China's manufacturing activity unexpectedly contracted in April, with the economy beset by a series of crises
China's manufacturing activity unexpectedly contracted in April, with the economy beset by a series of crises AFP

China's manufacturing activity contracted in April, official figures showed Sunday, due to tapering global demand and slow domestic recovery after Covid-related curbs were lifted.

The official manufacturing purchasing managers' index (PMI) -- a key gauge of Chinese factory output -- fell unexpectedly to 49.2 in April from 51.9 in March, and below the 50-point mark that separates expansion and contraction in activity, data from the National Bureau of Statistics (NBS) showed.

Analysts polled by Bloomberg News had expected April factory activity of 51.4.

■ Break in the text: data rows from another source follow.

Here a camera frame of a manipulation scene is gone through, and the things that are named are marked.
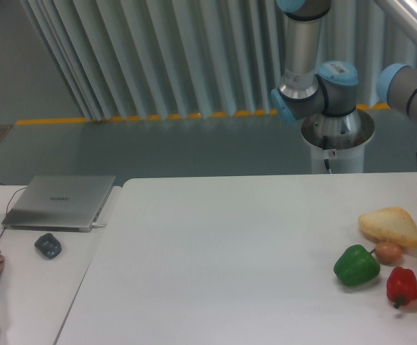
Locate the yellow triangular bread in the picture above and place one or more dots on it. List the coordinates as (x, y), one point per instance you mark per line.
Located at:
(391, 224)

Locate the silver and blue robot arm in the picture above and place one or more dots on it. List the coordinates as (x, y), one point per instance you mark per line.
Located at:
(325, 95)

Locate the brown egg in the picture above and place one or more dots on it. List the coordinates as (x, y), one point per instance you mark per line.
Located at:
(388, 253)

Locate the red bell pepper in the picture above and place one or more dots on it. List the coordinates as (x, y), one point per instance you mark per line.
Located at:
(401, 287)

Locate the green bell pepper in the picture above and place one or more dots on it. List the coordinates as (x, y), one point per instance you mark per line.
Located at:
(356, 266)

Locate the white usb plug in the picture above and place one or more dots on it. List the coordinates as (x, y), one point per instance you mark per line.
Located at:
(98, 226)

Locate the white pleated curtain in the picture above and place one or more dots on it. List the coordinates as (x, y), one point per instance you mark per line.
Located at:
(193, 59)

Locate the silver closed laptop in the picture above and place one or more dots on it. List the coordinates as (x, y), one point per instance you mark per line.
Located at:
(60, 203)

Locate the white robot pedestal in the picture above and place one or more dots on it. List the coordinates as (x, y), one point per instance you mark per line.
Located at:
(338, 158)

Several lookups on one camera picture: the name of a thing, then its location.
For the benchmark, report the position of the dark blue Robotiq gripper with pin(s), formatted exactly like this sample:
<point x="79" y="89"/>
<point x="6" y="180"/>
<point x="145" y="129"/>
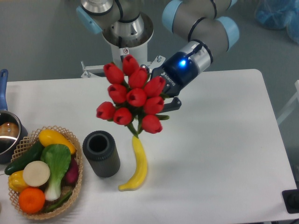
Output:
<point x="178" y="71"/>

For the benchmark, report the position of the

The drop comes after February recorded the highest reading in more than a decade as factories returned to normal following a surge in Covid cases.

China's economy grew 4.5 percent in the first three months of the year as the country reopened after dropping strict health controls that helped keep the coronavirus in check but battered businesses and supply chains.

But the world's second-largest economy is also beset by a series of other crises, from a debt-laden property sector to flagging consumer confidence, global inflation, the threat of recession elsewhere and geopolitical tensions with the United States.

The official non-manufacturing PMI, which measures growth in the services and construction sectors, fell to 56.4 from 58.2 in March.

The March reading was the highest since May 2011, as the country saw a surge in demand for travel, entertainment and other leisure services unavailable for nearly three years during the pandemic.

The government has set a comparatively modest growth target of around five percent this year, a goal Premier Li Qiang has warned could be hard to achieve.

The Communist Party's top policy-making body said in a statement Friday that the economy still faced headwinds from weak demand at home and the slow pace of reforms.

"China's economy is mainly in the process of recovering, with (internal) driving forces still weak and demand insufficient," the Politburo said, according to a report by state-run Xinhua News Agency.

"Economic transition and upgrading face new headwinds, and hardships... are still to be overcome to promote high-quality development."

Beijing has promised further state support for the private sector, which is still reeling from a regulatory crackdown on the property, technology and private education industries.

Policymakers are also looking for ways to push up domestic demand, as China's export and manufacturing sectors struggle amid tepid global demand.

One bright spot in recent months has been households spending piled-up savings on travel.

Bookings for air and train tickets and hotel reservations for the five-day Labor Day holiday starting Saturday all surpassed the levels recorded in the same period in 2019, before the pandemic hit, according to online Chinese travel agency Fliggy.

"China's service sector continues to grow strongly while the manufacturing sector shows signs of weakening," Zhang Zhiwei, chief economist at Pinpoint Asset Management, said.

"These mixed signals will likely keep the pressure on the government to continue its supportive fiscal and monetary policies in the second quarter," he said.